## INSTRUCTIONS TO FOLLOW
Under this line sits a listing. Repeat exactly and only its lines from the one holding "Under (99, 342)" through the one holding "In picture 2 the"; skip pictures.

## DATA RECORDS

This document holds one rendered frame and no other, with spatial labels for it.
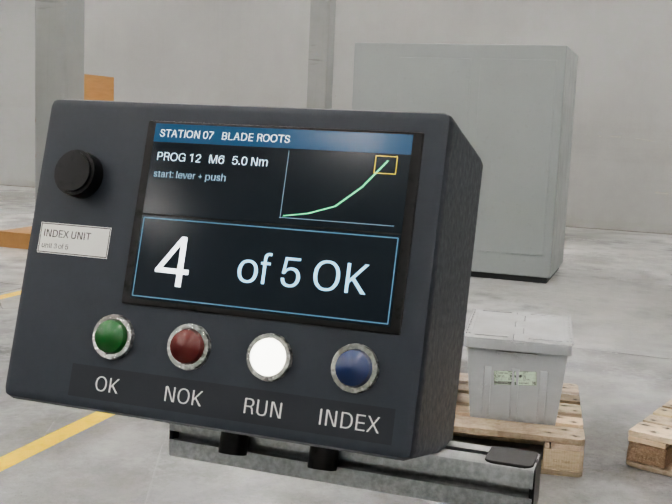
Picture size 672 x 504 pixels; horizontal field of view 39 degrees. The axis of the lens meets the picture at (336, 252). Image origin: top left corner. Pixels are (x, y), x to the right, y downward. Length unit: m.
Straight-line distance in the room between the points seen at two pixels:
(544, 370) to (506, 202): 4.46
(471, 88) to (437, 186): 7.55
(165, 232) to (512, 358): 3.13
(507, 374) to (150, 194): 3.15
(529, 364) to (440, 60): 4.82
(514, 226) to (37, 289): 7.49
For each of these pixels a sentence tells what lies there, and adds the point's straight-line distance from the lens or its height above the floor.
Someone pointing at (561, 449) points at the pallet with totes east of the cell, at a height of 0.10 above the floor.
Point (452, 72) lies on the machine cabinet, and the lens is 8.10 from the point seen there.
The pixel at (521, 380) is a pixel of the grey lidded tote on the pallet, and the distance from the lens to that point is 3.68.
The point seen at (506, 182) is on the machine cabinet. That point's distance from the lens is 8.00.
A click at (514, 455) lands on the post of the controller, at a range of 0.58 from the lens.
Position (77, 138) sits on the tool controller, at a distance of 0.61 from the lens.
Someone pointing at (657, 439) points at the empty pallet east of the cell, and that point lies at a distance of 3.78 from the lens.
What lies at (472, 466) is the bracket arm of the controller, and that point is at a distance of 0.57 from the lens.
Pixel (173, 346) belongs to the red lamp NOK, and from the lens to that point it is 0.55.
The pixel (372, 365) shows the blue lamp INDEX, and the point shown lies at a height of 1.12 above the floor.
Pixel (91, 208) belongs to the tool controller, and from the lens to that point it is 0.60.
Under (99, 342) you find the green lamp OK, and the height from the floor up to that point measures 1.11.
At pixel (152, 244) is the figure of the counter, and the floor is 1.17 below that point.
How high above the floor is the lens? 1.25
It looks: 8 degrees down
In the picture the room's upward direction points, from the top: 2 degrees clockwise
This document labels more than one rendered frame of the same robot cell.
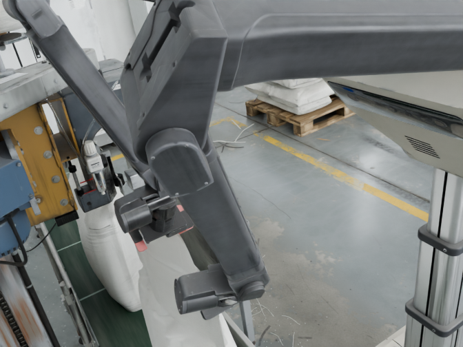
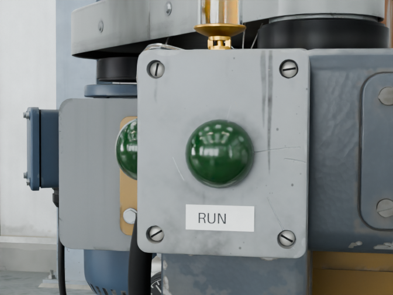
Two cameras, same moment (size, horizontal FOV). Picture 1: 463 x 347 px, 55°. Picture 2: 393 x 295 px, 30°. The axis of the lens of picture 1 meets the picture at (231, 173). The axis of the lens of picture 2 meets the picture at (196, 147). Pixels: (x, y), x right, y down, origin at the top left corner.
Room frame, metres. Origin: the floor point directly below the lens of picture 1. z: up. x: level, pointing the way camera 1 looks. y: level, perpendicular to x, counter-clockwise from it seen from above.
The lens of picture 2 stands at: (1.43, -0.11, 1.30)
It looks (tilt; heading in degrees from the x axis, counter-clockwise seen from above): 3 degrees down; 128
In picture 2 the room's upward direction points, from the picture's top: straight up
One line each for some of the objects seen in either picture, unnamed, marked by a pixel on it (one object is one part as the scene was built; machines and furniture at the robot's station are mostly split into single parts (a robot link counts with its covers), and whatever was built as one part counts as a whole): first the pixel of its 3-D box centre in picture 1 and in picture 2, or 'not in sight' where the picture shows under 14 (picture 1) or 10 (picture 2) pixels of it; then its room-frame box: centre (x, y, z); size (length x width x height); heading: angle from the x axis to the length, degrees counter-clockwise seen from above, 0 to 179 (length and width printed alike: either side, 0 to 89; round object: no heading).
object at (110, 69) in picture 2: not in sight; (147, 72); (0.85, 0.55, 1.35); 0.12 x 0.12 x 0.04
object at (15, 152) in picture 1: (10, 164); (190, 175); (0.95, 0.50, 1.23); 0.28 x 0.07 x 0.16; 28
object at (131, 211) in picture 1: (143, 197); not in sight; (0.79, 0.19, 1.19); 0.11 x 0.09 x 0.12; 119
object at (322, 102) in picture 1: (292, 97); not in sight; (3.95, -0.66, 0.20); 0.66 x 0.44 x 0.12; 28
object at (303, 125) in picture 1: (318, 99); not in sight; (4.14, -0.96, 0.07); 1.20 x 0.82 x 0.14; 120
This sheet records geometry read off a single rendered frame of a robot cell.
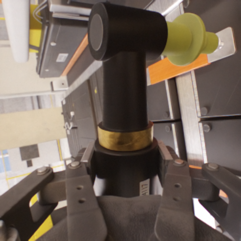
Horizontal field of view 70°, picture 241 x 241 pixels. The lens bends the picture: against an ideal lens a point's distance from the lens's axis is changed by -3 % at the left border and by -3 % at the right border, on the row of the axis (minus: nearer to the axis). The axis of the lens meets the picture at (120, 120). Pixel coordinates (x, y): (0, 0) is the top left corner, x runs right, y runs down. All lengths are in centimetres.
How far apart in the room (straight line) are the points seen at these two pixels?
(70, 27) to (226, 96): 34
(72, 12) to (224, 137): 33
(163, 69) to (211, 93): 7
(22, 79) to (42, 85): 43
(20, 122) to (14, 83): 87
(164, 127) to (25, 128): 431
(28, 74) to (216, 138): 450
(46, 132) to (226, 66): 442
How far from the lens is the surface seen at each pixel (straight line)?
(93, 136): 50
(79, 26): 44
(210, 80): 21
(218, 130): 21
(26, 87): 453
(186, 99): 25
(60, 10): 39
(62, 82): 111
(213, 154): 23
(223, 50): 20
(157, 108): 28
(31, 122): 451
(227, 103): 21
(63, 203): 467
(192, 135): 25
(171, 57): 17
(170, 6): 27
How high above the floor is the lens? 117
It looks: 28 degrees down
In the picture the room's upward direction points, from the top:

## RESPONSE BOX
Under (99, 342) you find the green lamp OK, and the height from the floor up to that point measures 1.11.
At pixel (152, 244) is the figure of the counter, and the floor is 1.17 below that point.
How high above the floor is the lens? 1.25
It looks: 8 degrees down
In the picture the room's upward direction points, from the top: 2 degrees clockwise
This document labels more than one rendered frame of the same robot cell.
Two cameras, same moment (size, horizontal FOV). Picture 1: 463 x 347 px, 55°. Picture 2: 393 x 295 px, 30°. The axis of the lens of picture 1 meets the picture at (231, 173). The axis of the lens of picture 2 meets the picture at (196, 147). Pixels: (x, y), x right, y down, origin at the top left corner.
Room frame, metres. Origin: the floor point directly below the lens of picture 1. z: up. x: level, pointing the way camera 1 looks. y: level, perpendicular to x, counter-clockwise from it seen from above.
The lens of picture 2 stands at: (1.43, -0.11, 1.30)
It looks (tilt; heading in degrees from the x axis, counter-clockwise seen from above): 3 degrees down; 128
In picture 2 the room's upward direction points, from the picture's top: straight up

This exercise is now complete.